For utility it's somewhat broader ranging from CPM 10V to an SAK depending on what I pick up.
 

slatroni

Well-Known Member
#47
Even though I am selling knives, I think of myself as a beginner. I really like 1095 because I can Heat treat with fire, the old school way. And now and then I get real lucky and get a cool hamon. I use one of my knives everyday at work. 1095 holds a nice edge. wip9.jpg
 

bubba-san

Well-Known Member
#49
I also like S30V . It is very tough and holds a great edge . have seen independent tests against some very popular steels much more expensive . I was impressed . I also like 3-V for swords. normally use carbon folded steel but, I do

like some of the great production steels that are available including stainless and high quality carbon steels . White paper Hitachi steel makes some of the sharpest blades I have ever seen . Guess it all depends on what I am making . Bubba
 
#50
154 cm is my favorite for production knives, holds an edge well and isn't hard to sharpen.

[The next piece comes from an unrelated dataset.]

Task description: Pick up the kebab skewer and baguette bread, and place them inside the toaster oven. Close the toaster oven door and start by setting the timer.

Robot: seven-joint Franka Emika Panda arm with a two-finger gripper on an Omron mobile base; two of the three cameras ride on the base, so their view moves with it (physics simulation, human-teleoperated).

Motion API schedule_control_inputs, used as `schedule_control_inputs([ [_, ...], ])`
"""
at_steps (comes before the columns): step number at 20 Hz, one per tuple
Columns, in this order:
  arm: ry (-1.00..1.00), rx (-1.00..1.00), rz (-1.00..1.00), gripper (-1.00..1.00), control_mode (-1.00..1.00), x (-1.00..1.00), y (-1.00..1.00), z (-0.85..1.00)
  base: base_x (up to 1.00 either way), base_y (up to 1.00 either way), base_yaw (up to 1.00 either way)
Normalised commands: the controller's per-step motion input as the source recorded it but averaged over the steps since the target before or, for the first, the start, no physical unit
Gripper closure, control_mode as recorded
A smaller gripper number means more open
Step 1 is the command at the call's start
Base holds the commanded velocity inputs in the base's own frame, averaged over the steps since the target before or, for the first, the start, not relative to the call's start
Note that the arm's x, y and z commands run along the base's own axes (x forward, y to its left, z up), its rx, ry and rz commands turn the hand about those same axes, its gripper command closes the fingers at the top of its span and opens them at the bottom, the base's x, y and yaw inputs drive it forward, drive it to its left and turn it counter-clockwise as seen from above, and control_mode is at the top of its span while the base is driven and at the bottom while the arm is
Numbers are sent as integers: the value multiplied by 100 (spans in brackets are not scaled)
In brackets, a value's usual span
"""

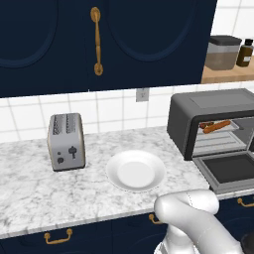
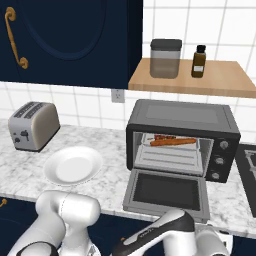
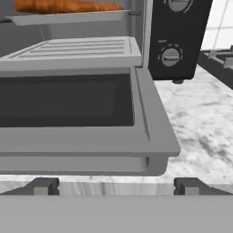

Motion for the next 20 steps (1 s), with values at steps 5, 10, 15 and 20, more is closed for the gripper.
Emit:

For the knives I make I like 1084, it's my favorite because its all I use right now. :biggrin:
 
#51
Agreeing with Hunter here- I like ATS34 (154cm) for edge holding and corrosion resistance (and fact that I have lots of it). Also have CPMS60V for folders and it has that nice cpm fine grain and sharpens like a razor. For a general use sheath knife I like 440C, for the ease of sharpening and corrosion resistance, or D2 for it's balance of toughness and edge holding. Not sexy but you use what you got....
 
#52
There are three different kinds of steels tools - steel, carbon steel and stainless steel. The three main features which distinguish steels from one another are corrosion resistance, hardness and toughness. I would go for CPM S90V because of its extreme wear resistance and edge retention which comes with Crucible’s CPM S90V steel.
 

John Wilson

Well-Known Member
#54
With CPM 154, what is meant by 'air quench'?
"Air quench" means that this type of steel does not get dunked into oil/water when it comes out of the heat. It is an "air hardening steel." Different steels require different rates of quenching. Too fast can be as detrimental as too slow, depending on the steel.
 

Oze

Well-Known Member
#55
OK. Thankyou. So once heated, is the steel literally just allowed to cool naturally or is it cooled with air from an air hose or like?
 

John Wilson

Well-Known Member
#56
Most people will sandwich the blade between two aluminum plates, but yes, the steel can hang in the air and the rate of heat loss is sufficient for hardening. The quench plates are more or less to prevent warp. There are people here who are infinitely more qualified to provide the explanation of what is happening on a metallurgical level.
 

Gliden07

Well-Known Member
#58
O1 tool steel is what I started with. I really like it because it comes precision ground and annealed. For new makers it's one less thing to worry about. I have made a couple with 1084 now and like that steel too! Trying a small Alabama Demascus blank now. The high carbon steels are easy to heat treat I think that's why I like them. When I get a heat treat oven I will try SS and some more exotic steels but until I can control that aspect of my builds I probably will stick with O1 and the 1084?
 
#60
I air quench A2...it comes out nice. I do not use plates. My knives are small and I hang them from the lanyard hole point down and blow air up. Enough air to cool them quick not enough to move the knives around...

Since this is an old thread that I haven't seen before(and a goody) I will say that I started with O1...love it! I went to A2 so that I could follow my limited production dream...batches without overheating oil and oversoaking steel. It also rusts less easy than O1...I think O1 is a little easier to get sharp?

I plan after the new year to begin working with AEB-L. I am going to try air hardening it and already like the price...cheaper than A2 by a lot...much more limited supply though. Possible better quality control from foundry .

Why AEB-L? We have two whole generations that are used to floating their Ginsu knives in a sink full of water....'Nuff said...lol.